As time progresses, leadership can evaluate KPIs in the context of other factors to make adjustments, if appropriate. For example, if the number of defects suddenly jumps after a period of overall downward stability, management might discover that the number of updates in each release has also increased dramatically. Using that information, leadership could decide if it wanted to delay some updates to maintain application quality or adjust its objectives to accept a temporary spike.
Having true KPIs also enable management and its teams to turn attention away from efforts that are moving in the right direction, over time. In doing so, they can focus more closely on emerging issues or revisit those that are not progressing toward their objectives at a reasonable pace.
The Final Tally
In summary, KPIs provide insight into a project and its effort and provide data that is actionable and reliable to make informed decisions. Although we illustrated them here in the context of software testing, they can be extremely valuable in every phase of the software lifecycle.

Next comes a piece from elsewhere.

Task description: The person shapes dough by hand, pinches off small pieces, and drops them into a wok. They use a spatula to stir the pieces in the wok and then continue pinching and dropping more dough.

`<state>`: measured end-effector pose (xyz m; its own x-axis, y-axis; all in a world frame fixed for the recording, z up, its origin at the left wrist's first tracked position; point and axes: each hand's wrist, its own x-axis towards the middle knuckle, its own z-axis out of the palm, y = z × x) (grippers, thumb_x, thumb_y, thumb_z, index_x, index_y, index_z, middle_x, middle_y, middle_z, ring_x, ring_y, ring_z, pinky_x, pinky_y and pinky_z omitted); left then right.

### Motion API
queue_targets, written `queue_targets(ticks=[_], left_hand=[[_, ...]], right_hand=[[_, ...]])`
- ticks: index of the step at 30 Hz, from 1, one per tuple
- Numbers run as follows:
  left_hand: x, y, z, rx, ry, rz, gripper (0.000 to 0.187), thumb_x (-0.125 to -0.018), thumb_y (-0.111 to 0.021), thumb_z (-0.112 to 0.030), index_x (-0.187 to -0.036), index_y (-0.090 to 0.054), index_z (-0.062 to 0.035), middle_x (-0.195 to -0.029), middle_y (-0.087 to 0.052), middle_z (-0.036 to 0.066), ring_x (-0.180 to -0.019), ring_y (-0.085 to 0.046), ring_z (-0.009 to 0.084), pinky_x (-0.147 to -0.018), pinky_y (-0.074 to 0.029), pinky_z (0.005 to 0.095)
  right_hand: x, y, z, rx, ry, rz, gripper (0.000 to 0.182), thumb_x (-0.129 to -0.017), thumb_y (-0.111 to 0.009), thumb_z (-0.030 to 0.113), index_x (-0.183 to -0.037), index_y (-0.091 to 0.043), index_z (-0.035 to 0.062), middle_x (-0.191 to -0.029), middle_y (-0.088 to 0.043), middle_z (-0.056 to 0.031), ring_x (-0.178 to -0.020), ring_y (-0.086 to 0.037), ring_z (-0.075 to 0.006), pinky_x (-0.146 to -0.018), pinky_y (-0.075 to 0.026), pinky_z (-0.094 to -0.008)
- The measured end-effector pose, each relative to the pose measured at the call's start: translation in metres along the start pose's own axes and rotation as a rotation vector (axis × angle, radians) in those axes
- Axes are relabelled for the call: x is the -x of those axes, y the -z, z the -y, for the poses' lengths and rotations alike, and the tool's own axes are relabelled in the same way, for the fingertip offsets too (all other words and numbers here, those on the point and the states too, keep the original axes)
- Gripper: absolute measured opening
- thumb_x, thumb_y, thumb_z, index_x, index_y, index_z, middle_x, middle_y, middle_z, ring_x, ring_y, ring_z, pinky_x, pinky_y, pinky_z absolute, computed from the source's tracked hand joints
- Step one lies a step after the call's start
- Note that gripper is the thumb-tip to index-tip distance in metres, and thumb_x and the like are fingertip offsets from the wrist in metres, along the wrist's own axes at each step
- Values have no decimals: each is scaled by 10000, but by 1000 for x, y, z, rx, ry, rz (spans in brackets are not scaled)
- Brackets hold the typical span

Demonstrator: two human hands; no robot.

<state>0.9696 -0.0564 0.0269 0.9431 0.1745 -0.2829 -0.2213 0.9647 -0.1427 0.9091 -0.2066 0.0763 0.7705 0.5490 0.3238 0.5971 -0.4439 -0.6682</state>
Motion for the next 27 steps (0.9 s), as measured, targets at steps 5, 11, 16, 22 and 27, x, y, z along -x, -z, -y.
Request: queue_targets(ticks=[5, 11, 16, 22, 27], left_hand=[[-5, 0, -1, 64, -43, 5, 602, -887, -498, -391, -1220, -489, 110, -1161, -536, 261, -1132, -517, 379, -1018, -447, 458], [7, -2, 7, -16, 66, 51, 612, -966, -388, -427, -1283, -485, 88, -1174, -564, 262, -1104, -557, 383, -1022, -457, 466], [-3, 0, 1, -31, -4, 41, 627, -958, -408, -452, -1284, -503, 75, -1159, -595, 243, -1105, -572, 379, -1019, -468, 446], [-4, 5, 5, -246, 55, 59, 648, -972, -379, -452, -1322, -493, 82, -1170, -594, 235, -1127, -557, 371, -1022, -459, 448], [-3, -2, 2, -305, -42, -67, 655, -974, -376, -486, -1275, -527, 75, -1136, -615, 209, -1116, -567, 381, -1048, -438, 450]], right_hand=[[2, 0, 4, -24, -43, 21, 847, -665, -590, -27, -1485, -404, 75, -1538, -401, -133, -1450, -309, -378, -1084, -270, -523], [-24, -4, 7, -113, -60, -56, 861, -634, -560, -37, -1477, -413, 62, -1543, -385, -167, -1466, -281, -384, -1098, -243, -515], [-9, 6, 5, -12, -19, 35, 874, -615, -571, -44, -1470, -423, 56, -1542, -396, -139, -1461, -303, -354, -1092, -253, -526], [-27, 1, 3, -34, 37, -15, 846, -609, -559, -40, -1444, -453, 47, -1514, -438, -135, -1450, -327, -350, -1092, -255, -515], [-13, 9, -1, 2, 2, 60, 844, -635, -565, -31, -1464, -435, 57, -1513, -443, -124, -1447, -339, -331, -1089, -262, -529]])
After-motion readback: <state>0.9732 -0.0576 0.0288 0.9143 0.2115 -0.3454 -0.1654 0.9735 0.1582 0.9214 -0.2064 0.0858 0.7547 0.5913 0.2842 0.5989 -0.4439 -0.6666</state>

Until software teams understand the difference between KPIs and metrics and use both appropriately, they likely cannot develop practical performance goals and objectives, nor can they establish a feasible path to achieve them—or even to determine if they are achievable.
As a result, they are usually unable to measure their own efforts effectively, making it difficult if not impossible to achieve meaningful improvement over time. That’s perhaps the greatest value that KPIs—and not metrics—bring to the table. They enable a steady, measured, sustainable march toward superior quality, not over 10 days or 10 weeks, but rather for the lifecycle of the application.